(1)pandas.pivot_table
参考文档
pandas.pivot_table(data, values=None, index=None, columns=None, aggfunc=‘mean’, fill_value=None, margins=False, dropna=True, margins_name=‘All’)
栗子:
import pandas as pd
import numpy as np
df = pd.DataFrame({"A": ["foo", "foo", "foo", "foo", "foo",
"bar", "bar", "bar", "bar"],
"B": ["one", "one", "one", "two", "two",
"one", "one", "two", "two"],
"C": ["small", "large", "large", "small",
"small", "large", "small", "small",
"large"],
"D": [1, 2, 2, 3, 3, 4, 5, 6, 7],
"E": [2, 4, 5, 5, 6, 6, 8, 9, 9],
'F':[3,5,5,6,7,8,8,6,4]})
print(pd.pivot_table(df,values=['D','E'],index=['A','B'],aggfunc={'D':np.mean,'E':np.sum}))
print('*****'*3)
pd.crosstab(df['A'], [df['B'],df['C']], rownames=['A'], colnames=['B', 'C'])
结果:
D E
A B
bar one 4.500000 14
two 6.500000 18
foo one 1.666667 11
two 3.000000 11
***************
Out[30]:
B one two
C large small large small
A
bar 1 1 1 1
foo 2 1 0 2
(2)pandas.crosstab计算两个(或更多)因子的简单交叉表。
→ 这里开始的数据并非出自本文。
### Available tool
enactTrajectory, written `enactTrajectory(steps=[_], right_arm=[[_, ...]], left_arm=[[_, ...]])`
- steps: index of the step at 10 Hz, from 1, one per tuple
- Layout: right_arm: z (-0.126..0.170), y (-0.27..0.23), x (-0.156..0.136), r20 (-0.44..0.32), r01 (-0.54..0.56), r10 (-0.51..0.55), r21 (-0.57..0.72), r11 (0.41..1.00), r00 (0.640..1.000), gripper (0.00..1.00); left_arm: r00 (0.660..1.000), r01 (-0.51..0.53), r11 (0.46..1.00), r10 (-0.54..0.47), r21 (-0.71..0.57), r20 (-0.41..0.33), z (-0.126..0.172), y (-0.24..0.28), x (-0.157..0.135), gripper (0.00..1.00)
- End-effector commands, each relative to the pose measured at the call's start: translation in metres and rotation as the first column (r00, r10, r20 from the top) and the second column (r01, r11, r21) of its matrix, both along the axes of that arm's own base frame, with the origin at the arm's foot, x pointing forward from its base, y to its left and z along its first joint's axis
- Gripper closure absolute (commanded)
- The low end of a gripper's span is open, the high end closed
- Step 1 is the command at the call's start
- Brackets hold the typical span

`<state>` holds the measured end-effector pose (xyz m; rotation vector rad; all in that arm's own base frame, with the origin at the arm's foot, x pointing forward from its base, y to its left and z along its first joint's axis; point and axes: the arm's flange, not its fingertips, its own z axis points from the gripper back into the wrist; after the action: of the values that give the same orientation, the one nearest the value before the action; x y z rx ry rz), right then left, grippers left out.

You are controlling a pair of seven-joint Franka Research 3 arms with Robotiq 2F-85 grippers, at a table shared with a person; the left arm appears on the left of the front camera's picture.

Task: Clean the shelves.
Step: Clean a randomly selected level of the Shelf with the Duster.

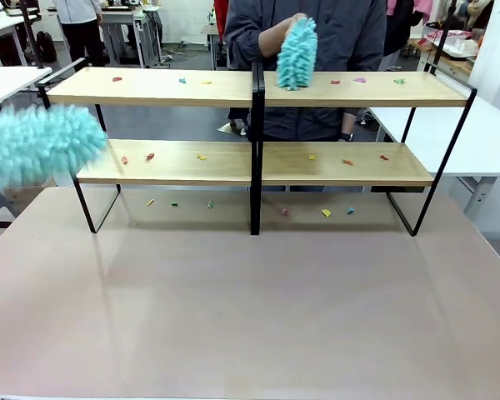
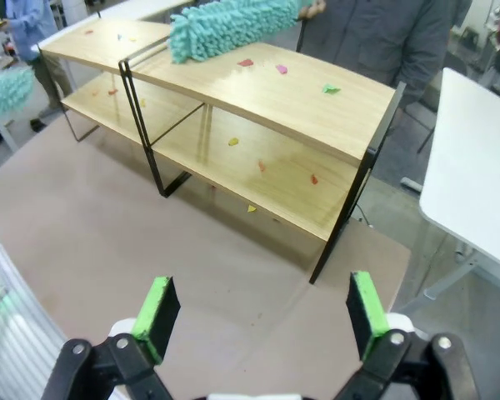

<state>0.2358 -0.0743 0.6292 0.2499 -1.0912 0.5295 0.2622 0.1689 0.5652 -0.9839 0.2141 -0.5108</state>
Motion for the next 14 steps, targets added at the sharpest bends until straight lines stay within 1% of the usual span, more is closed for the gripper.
enactTrajectory(steps=[1, 2, 3, 4, 5, 6, 7, 8, 9, 10, 11, 12, 13, 14], right_arm=[[0.0, -0.001, 0.0, 0.002, 0.003, -0.003, 0.001, 1.0, 1.0, 0.0], [0.0, -0.001, 0.0, 0.002, 0.003, -0.003, 0.001, 1.0, 1.0, 0.0], [0.0, -0.001, 0.0, 0.002, 0.003, -0.003, 0.001, 1.0, 1.0, 0.0], [0.0, -0.001, 0.0, 0.002, 0.003, -0.003, 0.001, 1.0, 1.0, 0.0], [0.0, -0.001, 0.0, 0.002, 0.003, -0.003, 0.001, 1.0, 1.0, 0.0], [0.0, -0.001, 0.0, 0.002, 0.003, -0.003, 0.001, 1.0, 1.0, 0.0], [0.0, -0.001, 0.0, 0.002, 0.003, -0.003, 0.001, 1.0, 1.0, 0.0], [0.0, -0.001, 0.0, 0.002, 0.003, -0.003, 0.001, 1.0, 1.0, 0.0], [0.0, -0.001, 0.0, 0.002, 0.003, -0.003, 0.001, 1.0, 1.0, 0.0], [0.0, -0.001, 0.0, 0.002, 0.003, -0.003, 0.001, 1.0, 1.0, 0.0], [0.0, -0.001, 0.0, 0.002, 0.003, -0.003, 0.001, 1.0, 1.0, 0.0], [0.0, -0.001, 0.0, 0.002, 0.003, -0.003, 0.001, 1.0, 1.0, 0.0], [0.0, -0.001, 0.0, 0.002, 0.003, -0.003, 0.001, 1.0, 1.0, 0.0], [0.0, -0.001, 0.0, 0.002, 0.003, -0.003, 0.001, 1.0, 1.0, 0.0]], left_arm=[[0.988, 0.15, 0.985, -0.152, 0.084, 0.016, 0.027, 0.048, -0.048, 0.88], [0.988, 0.146, 0.985, -0.15, 0.094, 0.045, 0.028, 0.042, -0.048, 0.88], [0.996, 0.09, 0.995, -0.089, 0.046, -0.029, -0.021, -0.005, -0.014, 0.88], [0.996, 0.09, 0.995, -0.089, 0.046, -0.029, -0.021, -0.005, -0.014, 0.88], [0.991, 0.134, 0.987, -0.134, 0.086, -0.012, -0.027, 0.006, -0.029, 0.88], [0.995, 0.102, 0.994, -0.102, 0.028, -0.003, -0.026, -0.023, -0.024, 0.88], [1.0, 0.01, 1.0, -0.01, -0.024, 0.01, -0.031, -0.055, -0.018, 0.88], [0.991, -0.119, 0.992, 0.121, -0.027, 0.064, -0.036, -0.089, -0.012, 0.88], [0.987, -0.143, 0.99, 0.143, -0.003, 0.068, -0.039, -0.125, 0.002, 0.88], [0.997, -0.077, 0.997, 0.077, 0.022, 0.031, -0.04, -0.155, 0.015, 0.88], [0.996, -0.088, 0.996, 0.087, 0.029, 0.028, -0.044, -0.184, 0.028, 0.88], [0.994, -0.104, 0.995, 0.104, -0.006, 0.04, -0.044, -0.208, 0.036, 0.88], [0.977, -0.186, 0.979, 0.193, -0.082, 0.089, -0.041, -0.23, 0.042, 0.88], [0.967, -0.235, 0.965, 0.244, -0.116, 0.072, -0.041, -0.243, 0.046, 0.88]])
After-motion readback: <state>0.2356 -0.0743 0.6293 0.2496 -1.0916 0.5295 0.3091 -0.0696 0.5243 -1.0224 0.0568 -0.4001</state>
默认情况下,除非传递值数组和聚合函数,否则将计算因子的频率表。
参考文档
pandas.crosstab(index, columns, values=None, rownames=None, colnames=None, aggfunc=None, margins=False, margins_name=‘All’, dropna=True, normalize=False)
栗子:
a = np.array(["foo", "foo", "foo", "foo", "bar", "bar",
"bar", "bar", "foo", "foo", "foo"], dtype=object)
b = np.array(["one", "one", "one", "two", "one", "one",
"one", "two", "two", "two", "one"], dtype=object)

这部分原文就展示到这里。